Now spammers have turned their attention to weblogs and comment forms. In order to increase search engine rankings you are posting advertisements to our Web pages. What you failed to understand is that bloggers are smarter, better connected, and more technologically savvy than the average email user. We control the medium that you are now attempting to exploit. You've picked a fight with us and it's a fight you cannot win. Bloggers will track you down and notify your hosting providers about your activities. We will tell your ISPs what you are using their connections for. We will let the makers of the products you are advertising know of your despicable sales methods. We will hit you where it hurts by attacking your source of income. You can move to a new host, find a new ISP, or sign up for a different affiliate plan. The end result will be the same. Each time you rise out of the muck we will strike you down and send you back to the hole you crawled out of.
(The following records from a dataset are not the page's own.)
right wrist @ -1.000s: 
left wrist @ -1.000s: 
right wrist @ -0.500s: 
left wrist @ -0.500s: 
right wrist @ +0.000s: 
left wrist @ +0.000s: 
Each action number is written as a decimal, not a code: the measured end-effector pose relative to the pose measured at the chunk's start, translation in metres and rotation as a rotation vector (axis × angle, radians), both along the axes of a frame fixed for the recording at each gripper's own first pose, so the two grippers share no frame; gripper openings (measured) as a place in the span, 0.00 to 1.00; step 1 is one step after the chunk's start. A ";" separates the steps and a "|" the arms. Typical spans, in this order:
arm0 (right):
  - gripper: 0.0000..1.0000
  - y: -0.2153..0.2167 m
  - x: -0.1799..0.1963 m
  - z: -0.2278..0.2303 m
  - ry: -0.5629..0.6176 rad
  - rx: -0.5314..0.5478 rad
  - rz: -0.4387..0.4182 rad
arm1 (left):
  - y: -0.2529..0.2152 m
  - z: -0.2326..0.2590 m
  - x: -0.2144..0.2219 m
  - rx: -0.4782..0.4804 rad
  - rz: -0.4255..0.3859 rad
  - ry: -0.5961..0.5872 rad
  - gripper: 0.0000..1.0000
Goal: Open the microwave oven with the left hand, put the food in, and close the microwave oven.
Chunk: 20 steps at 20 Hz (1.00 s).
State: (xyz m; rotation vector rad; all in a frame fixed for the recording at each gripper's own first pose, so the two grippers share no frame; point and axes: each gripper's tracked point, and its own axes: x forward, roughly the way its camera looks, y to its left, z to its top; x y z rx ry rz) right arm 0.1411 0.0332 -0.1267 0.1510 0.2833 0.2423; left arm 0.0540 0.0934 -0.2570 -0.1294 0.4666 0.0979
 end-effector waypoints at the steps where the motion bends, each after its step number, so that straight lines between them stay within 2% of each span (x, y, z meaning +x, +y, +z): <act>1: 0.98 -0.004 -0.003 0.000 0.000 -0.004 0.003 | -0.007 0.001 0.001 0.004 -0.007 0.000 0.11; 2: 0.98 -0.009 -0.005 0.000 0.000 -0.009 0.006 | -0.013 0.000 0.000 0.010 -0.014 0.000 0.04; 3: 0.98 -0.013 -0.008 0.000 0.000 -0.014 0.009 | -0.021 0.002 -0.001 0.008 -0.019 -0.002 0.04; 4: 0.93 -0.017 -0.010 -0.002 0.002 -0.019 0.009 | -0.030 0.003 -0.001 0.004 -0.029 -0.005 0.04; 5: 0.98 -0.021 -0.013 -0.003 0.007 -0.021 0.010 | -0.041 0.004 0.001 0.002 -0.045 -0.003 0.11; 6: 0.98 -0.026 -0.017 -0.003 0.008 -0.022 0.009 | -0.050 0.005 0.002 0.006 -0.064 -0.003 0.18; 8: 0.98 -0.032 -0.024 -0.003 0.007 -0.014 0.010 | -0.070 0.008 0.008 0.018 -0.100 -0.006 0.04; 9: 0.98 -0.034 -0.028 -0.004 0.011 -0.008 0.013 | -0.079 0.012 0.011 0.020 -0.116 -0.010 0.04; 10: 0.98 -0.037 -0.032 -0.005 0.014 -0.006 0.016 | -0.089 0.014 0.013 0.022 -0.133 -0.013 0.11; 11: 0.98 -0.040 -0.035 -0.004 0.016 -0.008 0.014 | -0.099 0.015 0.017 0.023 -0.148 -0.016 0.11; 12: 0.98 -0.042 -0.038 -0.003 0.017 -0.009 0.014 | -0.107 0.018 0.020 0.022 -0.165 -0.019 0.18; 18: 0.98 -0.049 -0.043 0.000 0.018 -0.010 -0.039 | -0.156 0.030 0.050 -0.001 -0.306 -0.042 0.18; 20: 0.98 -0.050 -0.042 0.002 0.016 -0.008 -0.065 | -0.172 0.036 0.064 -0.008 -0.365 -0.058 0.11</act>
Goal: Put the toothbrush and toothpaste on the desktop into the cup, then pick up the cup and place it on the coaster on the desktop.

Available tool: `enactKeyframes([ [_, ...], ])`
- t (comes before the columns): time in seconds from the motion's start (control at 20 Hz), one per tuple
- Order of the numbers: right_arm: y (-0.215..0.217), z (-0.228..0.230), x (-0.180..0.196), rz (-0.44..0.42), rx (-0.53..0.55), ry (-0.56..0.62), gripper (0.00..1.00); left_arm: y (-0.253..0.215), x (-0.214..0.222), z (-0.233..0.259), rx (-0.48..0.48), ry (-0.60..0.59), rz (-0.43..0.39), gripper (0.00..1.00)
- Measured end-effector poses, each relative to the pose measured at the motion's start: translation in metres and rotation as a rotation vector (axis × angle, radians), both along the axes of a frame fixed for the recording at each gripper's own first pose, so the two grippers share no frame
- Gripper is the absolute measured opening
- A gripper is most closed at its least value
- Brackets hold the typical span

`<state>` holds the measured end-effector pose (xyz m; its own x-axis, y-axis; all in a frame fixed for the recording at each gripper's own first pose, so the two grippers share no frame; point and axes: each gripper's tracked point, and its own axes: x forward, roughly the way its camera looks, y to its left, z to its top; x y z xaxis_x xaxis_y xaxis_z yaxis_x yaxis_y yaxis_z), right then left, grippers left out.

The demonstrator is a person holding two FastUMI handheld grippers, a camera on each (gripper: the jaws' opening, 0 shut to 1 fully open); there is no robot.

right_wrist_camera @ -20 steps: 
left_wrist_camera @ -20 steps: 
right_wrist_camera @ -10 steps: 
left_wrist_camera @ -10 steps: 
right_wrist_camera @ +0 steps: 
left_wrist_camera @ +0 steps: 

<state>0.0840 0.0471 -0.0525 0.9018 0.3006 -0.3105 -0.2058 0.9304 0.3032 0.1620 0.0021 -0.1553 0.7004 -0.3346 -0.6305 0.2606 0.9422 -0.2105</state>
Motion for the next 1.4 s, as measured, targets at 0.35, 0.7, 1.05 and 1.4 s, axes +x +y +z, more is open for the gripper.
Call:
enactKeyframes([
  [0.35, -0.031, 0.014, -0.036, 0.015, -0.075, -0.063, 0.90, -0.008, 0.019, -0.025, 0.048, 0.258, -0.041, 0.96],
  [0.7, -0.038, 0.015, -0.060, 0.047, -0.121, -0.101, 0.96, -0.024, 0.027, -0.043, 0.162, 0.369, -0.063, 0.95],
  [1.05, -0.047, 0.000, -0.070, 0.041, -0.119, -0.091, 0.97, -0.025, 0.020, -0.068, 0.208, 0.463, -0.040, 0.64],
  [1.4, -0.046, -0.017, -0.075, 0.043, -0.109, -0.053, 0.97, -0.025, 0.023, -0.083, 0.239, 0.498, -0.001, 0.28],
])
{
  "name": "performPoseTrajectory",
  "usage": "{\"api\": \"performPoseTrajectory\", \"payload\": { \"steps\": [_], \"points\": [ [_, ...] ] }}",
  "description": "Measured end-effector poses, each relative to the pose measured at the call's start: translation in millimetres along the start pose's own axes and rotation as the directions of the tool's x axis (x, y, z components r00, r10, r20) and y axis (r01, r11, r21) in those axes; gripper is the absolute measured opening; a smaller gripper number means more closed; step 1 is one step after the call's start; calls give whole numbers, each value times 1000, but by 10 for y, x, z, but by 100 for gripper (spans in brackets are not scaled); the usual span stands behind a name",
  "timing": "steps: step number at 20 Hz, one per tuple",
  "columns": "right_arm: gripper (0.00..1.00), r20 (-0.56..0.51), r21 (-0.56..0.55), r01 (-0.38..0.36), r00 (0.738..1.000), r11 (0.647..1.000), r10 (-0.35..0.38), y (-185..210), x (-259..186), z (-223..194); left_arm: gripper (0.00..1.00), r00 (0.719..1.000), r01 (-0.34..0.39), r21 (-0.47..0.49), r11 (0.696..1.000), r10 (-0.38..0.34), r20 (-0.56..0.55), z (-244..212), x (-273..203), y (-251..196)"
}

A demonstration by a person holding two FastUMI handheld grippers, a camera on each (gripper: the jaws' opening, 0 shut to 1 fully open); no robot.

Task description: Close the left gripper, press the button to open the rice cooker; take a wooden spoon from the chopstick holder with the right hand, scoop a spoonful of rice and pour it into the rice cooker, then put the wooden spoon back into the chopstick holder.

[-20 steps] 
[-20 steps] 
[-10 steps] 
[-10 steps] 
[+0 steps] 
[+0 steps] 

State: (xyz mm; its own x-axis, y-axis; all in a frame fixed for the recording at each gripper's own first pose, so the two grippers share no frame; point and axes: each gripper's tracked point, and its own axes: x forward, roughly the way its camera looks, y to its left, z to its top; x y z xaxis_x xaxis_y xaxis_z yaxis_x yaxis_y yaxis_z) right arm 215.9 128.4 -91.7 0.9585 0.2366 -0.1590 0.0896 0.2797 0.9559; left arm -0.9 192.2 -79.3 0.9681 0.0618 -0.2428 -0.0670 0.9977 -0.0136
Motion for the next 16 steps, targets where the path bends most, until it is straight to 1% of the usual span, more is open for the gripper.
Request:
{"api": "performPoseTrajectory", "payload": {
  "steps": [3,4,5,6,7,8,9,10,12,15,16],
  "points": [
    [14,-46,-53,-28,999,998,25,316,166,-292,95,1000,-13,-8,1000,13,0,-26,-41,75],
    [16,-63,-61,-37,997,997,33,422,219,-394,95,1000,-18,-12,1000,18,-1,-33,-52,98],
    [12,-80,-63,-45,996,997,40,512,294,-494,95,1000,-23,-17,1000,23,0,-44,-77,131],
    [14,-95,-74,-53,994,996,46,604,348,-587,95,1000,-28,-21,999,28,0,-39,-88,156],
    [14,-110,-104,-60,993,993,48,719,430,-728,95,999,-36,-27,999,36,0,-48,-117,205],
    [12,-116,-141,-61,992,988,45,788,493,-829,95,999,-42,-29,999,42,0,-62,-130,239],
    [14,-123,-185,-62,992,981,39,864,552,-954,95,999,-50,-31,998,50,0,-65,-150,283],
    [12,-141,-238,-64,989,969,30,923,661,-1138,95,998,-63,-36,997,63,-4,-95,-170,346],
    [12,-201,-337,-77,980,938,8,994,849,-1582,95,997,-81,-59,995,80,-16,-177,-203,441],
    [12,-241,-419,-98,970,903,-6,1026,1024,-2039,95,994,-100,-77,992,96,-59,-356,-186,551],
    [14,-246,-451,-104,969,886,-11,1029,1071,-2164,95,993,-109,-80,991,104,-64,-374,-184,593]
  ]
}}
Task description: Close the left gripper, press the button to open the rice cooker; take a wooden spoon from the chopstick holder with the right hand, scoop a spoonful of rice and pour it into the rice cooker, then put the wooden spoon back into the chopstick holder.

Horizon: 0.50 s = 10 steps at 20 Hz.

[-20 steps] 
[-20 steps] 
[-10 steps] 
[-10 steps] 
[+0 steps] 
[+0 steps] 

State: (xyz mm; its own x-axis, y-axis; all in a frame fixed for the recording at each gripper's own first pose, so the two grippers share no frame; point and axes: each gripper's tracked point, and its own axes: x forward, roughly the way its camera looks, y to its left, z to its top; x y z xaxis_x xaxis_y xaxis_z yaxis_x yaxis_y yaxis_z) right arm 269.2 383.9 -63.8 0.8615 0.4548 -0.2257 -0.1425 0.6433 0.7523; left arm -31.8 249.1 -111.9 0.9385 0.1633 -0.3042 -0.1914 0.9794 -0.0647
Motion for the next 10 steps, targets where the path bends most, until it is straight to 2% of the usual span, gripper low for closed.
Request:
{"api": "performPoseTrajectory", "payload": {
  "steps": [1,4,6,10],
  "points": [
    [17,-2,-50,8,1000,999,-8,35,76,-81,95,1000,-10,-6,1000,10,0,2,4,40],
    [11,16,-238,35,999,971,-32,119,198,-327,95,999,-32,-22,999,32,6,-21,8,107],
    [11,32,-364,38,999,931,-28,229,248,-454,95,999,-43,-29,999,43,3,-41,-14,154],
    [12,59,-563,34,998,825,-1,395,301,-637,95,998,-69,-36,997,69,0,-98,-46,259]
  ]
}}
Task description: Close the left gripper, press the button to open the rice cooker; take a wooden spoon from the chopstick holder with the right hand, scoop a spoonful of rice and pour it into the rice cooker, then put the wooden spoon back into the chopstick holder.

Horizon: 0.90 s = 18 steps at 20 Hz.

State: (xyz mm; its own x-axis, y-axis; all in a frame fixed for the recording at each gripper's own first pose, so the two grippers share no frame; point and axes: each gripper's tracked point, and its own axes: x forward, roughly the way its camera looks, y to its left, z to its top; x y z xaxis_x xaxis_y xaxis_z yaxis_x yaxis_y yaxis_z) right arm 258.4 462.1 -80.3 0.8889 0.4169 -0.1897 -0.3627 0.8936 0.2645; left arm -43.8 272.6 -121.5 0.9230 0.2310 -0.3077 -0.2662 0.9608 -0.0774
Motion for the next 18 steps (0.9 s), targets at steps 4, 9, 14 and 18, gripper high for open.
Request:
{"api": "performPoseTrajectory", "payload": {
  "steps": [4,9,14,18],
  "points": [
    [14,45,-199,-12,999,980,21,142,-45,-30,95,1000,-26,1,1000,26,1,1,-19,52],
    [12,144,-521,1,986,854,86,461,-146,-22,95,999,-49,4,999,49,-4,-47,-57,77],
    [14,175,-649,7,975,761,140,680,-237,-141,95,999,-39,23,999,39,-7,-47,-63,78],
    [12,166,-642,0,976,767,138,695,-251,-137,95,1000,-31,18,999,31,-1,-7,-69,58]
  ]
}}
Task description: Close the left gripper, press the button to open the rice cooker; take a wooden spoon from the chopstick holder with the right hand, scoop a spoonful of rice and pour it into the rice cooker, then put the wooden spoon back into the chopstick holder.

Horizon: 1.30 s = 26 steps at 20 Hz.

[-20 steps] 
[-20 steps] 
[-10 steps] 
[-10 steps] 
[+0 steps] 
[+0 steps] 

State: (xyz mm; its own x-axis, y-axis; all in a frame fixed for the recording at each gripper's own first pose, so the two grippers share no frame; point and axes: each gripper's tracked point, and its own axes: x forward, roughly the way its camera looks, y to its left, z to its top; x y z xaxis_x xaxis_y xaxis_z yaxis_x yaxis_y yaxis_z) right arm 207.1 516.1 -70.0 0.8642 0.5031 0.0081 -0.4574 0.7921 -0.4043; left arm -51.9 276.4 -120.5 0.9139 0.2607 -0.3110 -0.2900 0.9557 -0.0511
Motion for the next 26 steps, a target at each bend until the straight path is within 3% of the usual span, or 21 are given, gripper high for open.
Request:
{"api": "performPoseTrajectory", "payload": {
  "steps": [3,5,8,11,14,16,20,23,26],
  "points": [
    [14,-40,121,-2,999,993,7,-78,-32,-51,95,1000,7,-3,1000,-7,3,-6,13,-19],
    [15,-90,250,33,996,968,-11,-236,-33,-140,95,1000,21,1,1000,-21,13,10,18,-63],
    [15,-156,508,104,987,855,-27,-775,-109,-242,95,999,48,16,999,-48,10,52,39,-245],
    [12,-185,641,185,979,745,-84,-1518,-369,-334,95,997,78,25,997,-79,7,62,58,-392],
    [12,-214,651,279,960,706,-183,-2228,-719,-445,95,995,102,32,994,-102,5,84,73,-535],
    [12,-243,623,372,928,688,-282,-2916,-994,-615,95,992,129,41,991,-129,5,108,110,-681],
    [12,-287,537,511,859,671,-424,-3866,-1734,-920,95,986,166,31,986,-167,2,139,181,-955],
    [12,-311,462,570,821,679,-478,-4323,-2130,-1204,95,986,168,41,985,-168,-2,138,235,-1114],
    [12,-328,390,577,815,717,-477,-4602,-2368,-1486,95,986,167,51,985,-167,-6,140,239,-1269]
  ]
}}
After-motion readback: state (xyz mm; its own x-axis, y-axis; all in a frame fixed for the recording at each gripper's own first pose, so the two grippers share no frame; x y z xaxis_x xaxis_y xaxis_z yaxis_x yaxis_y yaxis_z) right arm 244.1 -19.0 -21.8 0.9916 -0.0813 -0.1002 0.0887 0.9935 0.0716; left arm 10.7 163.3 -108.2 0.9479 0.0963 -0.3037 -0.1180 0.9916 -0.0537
Do you smell that? That is the sound of sweet, virgin superiority, fresh and and naive and unmingled. This is from Dive Into Mark. I quoted it before, but here's a bit more context:

If you want to be an anti-spam advocate, if you want to write software or maintain a list or provide a service that identifies spam or blocks spam or targets spam in any way, you will be attacked. You will be attacked by professionals who have more money than you, more resources than you, better programmers than you, and no scruples at all. They want to make money, this is how they have decided to make money, they really can make a lot of money, and you're getting in their way. This is old hat to anyone whos been involved in anti-spam efforts in other domains (Usenet and email spring to mind), but just like everything else, the weblogging community seems intent on (a) thinking they're special and unique and nobody has ever had their problems before, and proceeding to (b) ignore all the work that has come before and reinventing the wheel. [....]Someone challenged me, Well, how am I supposed to continue hosting these low-barrier discussions? I'm sorry, but I don't know. To quote Bruce Schneier, "I feel rather like the physicist who just explained relativity to a group of would-be interstellar travelers, only to be asked, 'How do you expect us to get to the stars, then?' I'm sorry, but I don't know that, either." The low barrier is exactly the problem here. We got away with it (please, come post random links on my site which is well indexed, poorly managed, and open to unlimited anonymous contributions!) because we were collectively very young and naive and thought no one could hurt us. Now it's like were turning 30 and being told we need to go on a diet and asking, "Well when can I go back to my old eating habits?" Um, you can't. Your old eating habits don't work anymore. Weblogging is growing up. Oh wait, you thought that would be a good thing? You must still be young.

It is still worth reading every single depressing and true sentence in there, if only to keep yourself from being drowned in bullshit, nonsense and fairy tales.